ACTIVITY:
Each line of the data that includes "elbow" must be copied.

[DATA EXCERPT]

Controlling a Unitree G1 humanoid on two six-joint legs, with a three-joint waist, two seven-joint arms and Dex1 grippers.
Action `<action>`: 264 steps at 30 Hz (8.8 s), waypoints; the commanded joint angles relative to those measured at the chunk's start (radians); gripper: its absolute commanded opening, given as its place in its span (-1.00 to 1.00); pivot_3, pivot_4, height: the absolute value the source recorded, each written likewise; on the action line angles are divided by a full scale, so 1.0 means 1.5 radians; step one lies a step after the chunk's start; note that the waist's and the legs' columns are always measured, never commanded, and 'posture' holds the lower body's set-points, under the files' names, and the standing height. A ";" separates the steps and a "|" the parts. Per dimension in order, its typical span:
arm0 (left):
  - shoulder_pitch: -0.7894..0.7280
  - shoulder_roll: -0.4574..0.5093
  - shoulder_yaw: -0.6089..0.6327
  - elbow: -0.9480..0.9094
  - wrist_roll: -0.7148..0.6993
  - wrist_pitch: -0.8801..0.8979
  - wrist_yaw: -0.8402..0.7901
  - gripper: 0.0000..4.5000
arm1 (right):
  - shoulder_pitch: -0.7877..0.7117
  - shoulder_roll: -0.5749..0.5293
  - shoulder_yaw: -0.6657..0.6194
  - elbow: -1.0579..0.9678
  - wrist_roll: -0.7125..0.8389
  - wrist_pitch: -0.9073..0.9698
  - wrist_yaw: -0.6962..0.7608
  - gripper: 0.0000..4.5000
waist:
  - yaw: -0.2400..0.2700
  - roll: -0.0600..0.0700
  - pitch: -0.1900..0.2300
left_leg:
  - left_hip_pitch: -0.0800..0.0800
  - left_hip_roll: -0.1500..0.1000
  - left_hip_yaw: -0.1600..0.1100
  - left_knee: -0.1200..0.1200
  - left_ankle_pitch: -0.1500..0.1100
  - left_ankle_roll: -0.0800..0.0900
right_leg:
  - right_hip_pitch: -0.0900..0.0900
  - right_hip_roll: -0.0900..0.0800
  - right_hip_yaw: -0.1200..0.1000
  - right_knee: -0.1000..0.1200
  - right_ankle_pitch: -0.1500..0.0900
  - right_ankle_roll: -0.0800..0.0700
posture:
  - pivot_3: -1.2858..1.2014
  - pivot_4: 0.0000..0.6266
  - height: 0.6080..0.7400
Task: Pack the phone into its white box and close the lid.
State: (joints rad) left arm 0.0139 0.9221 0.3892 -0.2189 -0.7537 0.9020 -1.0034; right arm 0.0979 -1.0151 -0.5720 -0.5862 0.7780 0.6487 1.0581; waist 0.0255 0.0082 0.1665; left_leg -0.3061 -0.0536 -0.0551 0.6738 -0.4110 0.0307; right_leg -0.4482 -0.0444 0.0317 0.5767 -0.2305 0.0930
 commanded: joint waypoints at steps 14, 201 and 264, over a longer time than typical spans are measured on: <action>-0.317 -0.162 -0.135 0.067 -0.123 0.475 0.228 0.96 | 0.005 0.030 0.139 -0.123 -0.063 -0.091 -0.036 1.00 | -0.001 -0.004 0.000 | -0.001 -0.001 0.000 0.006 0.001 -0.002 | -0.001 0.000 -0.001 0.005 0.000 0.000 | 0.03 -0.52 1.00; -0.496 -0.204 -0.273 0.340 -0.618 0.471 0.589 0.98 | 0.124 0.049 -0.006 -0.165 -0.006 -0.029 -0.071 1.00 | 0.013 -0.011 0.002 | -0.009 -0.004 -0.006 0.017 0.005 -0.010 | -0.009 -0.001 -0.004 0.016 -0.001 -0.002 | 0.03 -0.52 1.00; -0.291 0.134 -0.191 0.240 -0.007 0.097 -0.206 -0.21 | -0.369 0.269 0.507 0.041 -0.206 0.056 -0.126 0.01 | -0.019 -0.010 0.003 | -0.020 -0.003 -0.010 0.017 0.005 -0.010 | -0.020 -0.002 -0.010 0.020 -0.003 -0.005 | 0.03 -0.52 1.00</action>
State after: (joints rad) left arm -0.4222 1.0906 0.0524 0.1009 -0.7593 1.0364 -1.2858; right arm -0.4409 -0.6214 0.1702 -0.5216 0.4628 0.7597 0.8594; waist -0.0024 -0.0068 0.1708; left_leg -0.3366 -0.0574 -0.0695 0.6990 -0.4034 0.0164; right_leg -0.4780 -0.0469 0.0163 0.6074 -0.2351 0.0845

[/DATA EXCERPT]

WRITTEN SOLUTION:
  - elbow: -0.9480..0.9094
  - elbow: -1.0579..0.9678

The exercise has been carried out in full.